I’m very new and to unreal and I’m still learning and I’m creating a a light puzzle that is based on this video UE4 tutorial: How to make a simple puzzle game but I do not know to check if all the lights are lit up and this is the closest I got but it does not work.
On the second screenshots how is your array populated? From what I can understand of your blueprint it seems to only contains the adjacent tiles, and not all tiles. You should look at GetAllActorOfClass to check all tiles in the level. Also, I would test the validity of the last ForEachloop element to know if a light is lit or not, you should instead set a separate boolean to true if there is a light lit, and then after breaking the loop you should check is this boolean is true or false.
in the tile game when you step on a tile the other tiles light up so that is how it gets populated.
for the getallactors I’m supposed to use it in the TileCheck event right?
and did I check for the validity properly?
On the second screenshots how is your array populated? From what I can understand of your blueprint it seems to only contains the adjacent tiles, and not all tiles. You should look at GetAllActorOfClass to check all tiles in the level. Also, I would test the validity of the last ForEachloop element to know if a light is lit or not, you should instead set a separate boolean to true if there is a light lit, and then after breaking the loop you should check is this boolean is true or false.

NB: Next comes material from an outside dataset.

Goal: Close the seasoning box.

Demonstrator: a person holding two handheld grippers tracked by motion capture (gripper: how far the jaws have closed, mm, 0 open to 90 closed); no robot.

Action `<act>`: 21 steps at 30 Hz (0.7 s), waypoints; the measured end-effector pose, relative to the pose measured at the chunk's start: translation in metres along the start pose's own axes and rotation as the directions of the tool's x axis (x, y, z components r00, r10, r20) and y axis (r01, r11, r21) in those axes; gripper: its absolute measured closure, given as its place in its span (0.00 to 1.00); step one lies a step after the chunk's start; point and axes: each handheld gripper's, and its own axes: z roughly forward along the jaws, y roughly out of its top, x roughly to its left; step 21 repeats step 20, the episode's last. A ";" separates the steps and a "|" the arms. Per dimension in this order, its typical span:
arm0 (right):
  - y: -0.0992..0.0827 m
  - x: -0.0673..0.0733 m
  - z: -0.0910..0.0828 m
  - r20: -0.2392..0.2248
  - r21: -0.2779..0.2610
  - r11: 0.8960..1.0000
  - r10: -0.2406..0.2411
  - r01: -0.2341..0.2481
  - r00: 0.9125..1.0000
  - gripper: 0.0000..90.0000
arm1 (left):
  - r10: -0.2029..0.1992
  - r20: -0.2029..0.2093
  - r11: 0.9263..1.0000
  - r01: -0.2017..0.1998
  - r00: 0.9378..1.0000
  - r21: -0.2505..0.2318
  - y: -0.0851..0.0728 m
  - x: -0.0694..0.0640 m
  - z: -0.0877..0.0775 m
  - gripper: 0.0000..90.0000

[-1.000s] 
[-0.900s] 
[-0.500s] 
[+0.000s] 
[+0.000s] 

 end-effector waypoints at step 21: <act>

There is a more “correct” way to create the mini game:
Create the tile like in the video; the collision box + static mesh. Set the static mesh collision to no collision and the box collision as the root component. The component hierarchy should look like this:
Create a new actor class and place it in the level. Give it a static mesh component just so we can see it and debug.
Create an array variable same type as the tile class and set it to instance editable. Add the tiles we it want to observe same way as it was done with the neighbor tiles:
Now in the new actor, in Begin Play we bind to the dispatcher:
In time I’m sure you’ll eventually find ways to make the program do some of these steps for you. There are also more advance ways to create this that are less tedious.